I’m gettin’ old
anything can happen now to anyone
-Bob Dylan
I haven’t had anything to say for a while now and some would argue it’s been longer than that. But I did have this photo, taken from my roof last weekend, and thought it a good excuse to post something. Actually, I did several starts and stops on the topic of death but figured why indulge that tired instinct? In my barrel it’s like shooting fish. What does it say about me, that this is where my thoughts turn entering the season of re-birth? Then I read an article on Buddhism that made me feel less alone. It asserted that many new mothers experience an intense connection with both their own mortality and that of their newborn child shortly after delivery. Of course some others don’t, which got me thinking about Ronnie Montrose.
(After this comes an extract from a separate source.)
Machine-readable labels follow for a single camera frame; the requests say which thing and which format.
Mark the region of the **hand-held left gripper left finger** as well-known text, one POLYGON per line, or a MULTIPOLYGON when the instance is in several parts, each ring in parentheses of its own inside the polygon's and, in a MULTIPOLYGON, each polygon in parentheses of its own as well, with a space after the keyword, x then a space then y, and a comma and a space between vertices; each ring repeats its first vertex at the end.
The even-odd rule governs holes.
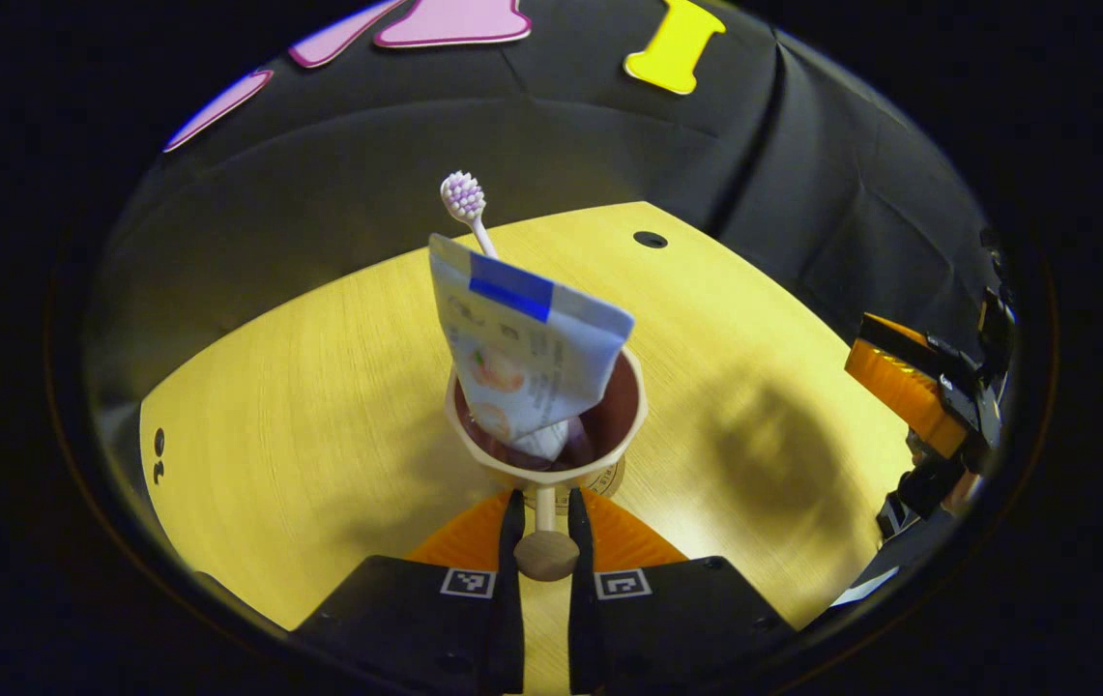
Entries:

Montrose, who died last month at the age of 64, played guitar and fronted the band “Montrose” whose first album (“Montrose” of all things) was seminal in guitar driven hard rock. He introduced a young singer named “Sam” Hagar to the world. Ronnie’s death was linked first to cancer but revealed yesterday as suicide. According to his wife he had struggled with life-long clinical depression stemming from feelings of self-doubt. This got me thinking about what a chemical coin-toss life is. Here you’ve got two guys, Hagar and Montrose, fronting the same band in 1973. One adds an extra “m” and a “y” to his name and goes on to rock stardom and platinum tequila sales while the other beats himself up unnecessarily and eventually takes his own life.
While I’ve argued before for Hagar’s odd genius, it was Montrose’s guitar work on that first LP that changed the face of rock music. His open riffs on tunes like Rock Candy, Make It Last, and Bad Motor Scooter influenced guitar players from Eddie Van Halen to Angus Young. It wasn’t like the man toiled in obscurity: he worked with Van Morrison, Boz Scaggs, Herbie Hancock, and Edgar Winter on the classic cut “Frankenstein.” He never assumed a permanent post in the spotlight as Hagar did but you have to question how a man of his apparent sensitivity would have handled the scrutiny and occasionally misplaced “hack” label that rolls off Sammy like water off a duck with good hair.
It would be easy to apply the old “glass half-full” adage here but that would be horseshit of the first order. Whatever caused Montrose to put a .38 caliber gun to his head, it was a bit more than simple pessimism or myopic glass-level estimations. Still, you have to envy the Sammy Hagars out there who either manage to keep it simple or find something worthwhile in themselves to cut through all the crap. As Sam wrote and sang on that first album:
Make it last, long as you can
It’s so much easier when you understand
Pretty cheesy in the big lyrical picture but well put for the subject at hand. And set to Ronnie’s elegantly fat, power chord driven guitar progression, it’s pure poetry. Hagar always had a great voice (which he’s kept to this day) but without that guitar on the first album it may have never been heard. Something for the Red Rocker to consider when he’s whistling a happy tune.